>>>>

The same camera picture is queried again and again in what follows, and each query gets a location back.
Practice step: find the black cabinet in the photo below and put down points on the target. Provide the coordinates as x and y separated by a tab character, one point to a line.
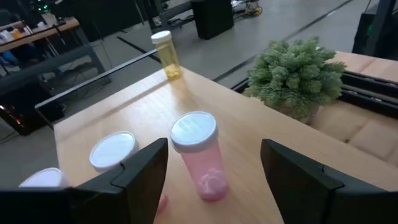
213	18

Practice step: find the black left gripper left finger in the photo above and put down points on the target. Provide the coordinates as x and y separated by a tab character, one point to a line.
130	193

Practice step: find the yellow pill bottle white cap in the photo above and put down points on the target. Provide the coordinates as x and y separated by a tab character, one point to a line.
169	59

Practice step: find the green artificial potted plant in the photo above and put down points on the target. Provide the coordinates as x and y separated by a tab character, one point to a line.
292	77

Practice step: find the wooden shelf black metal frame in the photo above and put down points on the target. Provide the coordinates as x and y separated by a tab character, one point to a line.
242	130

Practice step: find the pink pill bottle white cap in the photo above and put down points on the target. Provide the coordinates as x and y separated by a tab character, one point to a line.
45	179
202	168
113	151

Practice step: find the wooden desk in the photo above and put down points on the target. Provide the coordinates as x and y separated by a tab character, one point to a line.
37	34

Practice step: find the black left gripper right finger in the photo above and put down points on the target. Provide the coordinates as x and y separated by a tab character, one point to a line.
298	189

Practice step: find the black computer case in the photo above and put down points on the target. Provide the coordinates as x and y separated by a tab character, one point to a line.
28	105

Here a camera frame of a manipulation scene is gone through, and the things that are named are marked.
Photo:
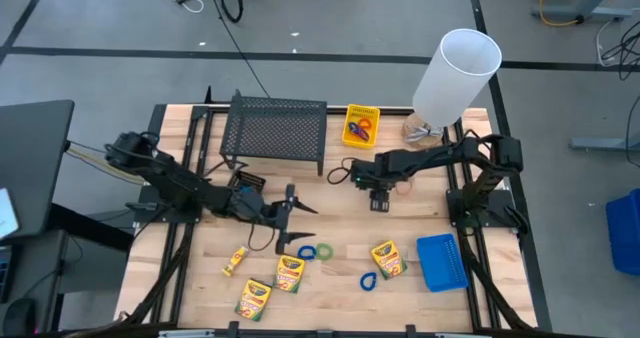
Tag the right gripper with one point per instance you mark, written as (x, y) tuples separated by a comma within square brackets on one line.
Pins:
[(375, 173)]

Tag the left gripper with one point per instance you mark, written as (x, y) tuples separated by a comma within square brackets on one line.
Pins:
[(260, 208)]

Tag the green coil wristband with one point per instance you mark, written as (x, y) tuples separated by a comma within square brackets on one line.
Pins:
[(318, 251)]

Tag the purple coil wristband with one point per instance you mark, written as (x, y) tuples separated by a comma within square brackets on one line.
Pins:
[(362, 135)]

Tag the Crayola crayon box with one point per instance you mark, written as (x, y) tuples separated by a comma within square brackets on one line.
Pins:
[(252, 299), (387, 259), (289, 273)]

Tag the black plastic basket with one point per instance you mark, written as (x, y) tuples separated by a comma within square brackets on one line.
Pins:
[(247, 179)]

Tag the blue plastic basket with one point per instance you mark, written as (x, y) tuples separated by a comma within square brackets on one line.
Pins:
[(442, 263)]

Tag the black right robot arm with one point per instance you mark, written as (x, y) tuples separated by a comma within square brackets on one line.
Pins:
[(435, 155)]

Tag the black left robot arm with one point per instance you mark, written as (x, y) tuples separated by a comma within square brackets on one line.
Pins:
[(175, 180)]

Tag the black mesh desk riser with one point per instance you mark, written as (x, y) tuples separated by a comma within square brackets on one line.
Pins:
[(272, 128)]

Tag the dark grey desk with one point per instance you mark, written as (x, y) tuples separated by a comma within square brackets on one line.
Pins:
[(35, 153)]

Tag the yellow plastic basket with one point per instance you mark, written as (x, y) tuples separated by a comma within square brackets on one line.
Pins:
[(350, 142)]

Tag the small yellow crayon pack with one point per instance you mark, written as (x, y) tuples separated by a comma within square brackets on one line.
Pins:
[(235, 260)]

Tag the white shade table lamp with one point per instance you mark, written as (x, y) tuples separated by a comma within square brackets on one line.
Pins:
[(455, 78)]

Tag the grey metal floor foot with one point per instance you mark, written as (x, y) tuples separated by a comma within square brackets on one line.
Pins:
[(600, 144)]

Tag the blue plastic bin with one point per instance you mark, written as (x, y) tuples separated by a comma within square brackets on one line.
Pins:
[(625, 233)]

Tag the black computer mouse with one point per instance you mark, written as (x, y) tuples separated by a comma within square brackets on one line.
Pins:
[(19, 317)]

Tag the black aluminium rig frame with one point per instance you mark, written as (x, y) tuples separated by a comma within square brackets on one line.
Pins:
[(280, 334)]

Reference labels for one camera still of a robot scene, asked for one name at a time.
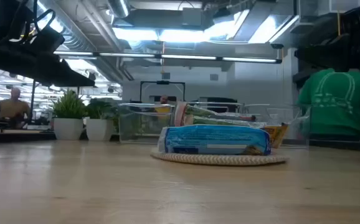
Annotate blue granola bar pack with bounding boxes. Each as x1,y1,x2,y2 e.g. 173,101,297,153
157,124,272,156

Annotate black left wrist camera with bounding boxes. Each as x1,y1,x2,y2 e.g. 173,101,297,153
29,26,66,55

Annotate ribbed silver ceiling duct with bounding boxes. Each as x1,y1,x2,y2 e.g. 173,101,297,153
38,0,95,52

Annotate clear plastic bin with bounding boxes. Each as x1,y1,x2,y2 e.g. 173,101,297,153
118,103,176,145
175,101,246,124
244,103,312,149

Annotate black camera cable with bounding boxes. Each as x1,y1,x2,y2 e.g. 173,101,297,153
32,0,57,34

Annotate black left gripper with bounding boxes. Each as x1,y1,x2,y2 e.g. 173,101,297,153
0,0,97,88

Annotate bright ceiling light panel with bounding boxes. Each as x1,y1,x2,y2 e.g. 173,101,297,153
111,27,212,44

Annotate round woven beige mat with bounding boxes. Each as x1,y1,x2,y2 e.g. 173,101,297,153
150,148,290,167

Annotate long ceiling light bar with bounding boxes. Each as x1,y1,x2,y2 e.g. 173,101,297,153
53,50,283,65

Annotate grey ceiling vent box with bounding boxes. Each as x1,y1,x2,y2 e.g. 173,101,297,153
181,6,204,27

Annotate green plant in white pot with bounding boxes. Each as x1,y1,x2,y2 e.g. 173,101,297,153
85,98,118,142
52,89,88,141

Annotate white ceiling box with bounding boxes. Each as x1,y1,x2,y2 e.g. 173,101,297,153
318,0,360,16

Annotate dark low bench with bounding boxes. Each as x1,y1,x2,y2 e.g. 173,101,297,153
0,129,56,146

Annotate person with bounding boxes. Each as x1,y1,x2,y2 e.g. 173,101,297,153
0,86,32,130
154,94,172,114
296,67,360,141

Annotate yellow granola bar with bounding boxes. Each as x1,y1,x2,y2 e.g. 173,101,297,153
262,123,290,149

<<<<
>>>>

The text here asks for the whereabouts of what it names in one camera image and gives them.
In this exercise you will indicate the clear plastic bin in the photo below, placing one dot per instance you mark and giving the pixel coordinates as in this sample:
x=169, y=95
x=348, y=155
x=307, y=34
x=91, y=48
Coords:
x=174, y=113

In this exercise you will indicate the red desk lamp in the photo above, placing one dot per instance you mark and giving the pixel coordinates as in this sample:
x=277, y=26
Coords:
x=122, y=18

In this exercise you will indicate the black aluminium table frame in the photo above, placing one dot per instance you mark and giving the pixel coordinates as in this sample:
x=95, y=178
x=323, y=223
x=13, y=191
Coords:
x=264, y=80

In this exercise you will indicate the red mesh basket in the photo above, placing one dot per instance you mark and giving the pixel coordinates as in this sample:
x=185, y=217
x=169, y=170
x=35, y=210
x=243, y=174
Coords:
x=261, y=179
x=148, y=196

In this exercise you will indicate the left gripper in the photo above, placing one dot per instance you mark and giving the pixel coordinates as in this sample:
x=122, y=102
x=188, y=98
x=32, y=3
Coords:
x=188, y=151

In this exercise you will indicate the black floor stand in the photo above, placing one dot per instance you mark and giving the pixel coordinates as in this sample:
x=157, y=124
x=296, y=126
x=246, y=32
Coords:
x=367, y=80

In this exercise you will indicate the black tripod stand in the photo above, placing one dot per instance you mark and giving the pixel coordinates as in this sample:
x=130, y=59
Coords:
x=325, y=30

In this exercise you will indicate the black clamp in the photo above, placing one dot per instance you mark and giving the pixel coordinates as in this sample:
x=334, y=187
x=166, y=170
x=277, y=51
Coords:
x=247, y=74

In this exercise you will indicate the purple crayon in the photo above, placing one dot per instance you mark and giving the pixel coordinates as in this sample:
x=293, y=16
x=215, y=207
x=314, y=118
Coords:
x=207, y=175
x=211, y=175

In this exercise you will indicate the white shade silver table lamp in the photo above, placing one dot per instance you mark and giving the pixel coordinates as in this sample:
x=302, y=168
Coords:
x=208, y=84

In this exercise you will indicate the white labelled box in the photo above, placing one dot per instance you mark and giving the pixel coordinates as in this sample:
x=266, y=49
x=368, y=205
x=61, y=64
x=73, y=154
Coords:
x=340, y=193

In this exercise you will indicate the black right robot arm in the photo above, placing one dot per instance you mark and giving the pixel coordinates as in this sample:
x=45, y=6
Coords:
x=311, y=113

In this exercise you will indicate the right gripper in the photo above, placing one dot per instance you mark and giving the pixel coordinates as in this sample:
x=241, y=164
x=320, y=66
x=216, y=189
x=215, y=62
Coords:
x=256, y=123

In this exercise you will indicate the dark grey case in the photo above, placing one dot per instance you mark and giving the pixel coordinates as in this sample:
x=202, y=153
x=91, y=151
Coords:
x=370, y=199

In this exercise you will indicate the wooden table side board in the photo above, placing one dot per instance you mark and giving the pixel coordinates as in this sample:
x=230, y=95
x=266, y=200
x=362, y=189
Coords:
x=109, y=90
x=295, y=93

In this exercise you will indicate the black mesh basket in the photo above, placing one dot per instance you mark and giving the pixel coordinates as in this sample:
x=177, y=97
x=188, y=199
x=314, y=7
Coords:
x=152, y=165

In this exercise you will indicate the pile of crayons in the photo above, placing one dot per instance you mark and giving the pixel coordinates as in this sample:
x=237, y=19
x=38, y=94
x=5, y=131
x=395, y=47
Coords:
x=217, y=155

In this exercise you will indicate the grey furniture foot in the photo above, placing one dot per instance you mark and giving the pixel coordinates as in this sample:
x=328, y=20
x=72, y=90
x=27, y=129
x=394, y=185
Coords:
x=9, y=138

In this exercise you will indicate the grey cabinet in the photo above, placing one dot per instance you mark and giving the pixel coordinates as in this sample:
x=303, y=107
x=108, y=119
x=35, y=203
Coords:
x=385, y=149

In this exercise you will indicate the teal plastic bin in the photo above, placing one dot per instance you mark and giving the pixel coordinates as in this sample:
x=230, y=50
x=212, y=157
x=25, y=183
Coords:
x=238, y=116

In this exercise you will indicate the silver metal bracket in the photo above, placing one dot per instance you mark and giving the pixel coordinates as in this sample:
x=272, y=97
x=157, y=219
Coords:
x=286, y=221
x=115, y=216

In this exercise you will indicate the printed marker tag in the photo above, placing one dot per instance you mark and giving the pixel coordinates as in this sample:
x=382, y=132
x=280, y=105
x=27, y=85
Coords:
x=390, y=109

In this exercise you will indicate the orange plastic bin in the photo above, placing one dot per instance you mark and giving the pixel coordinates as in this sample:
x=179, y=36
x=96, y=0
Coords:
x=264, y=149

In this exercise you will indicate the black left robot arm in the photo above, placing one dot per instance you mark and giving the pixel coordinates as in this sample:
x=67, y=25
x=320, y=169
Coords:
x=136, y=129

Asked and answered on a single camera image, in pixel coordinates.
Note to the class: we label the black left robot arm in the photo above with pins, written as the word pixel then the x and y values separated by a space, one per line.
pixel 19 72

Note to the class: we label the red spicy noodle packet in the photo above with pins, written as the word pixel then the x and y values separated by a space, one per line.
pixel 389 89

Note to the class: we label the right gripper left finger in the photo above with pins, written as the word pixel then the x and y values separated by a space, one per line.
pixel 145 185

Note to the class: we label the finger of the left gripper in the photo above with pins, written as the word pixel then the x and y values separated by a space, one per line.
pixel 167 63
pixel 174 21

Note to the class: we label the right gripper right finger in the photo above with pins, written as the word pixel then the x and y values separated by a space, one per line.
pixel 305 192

<<<<

The lines to copy are those in the records above containing the word "shade".

• RESULT FOR THIS TASK:
Tag the white shade table lamp with one point per instance you mark, written as (x, y) tuples separated by a comma within square brackets on one line.
In this exercise you will indicate the white shade silver table lamp in the photo above, placing one dot per instance you mark and giving the pixel coordinates as in this sample:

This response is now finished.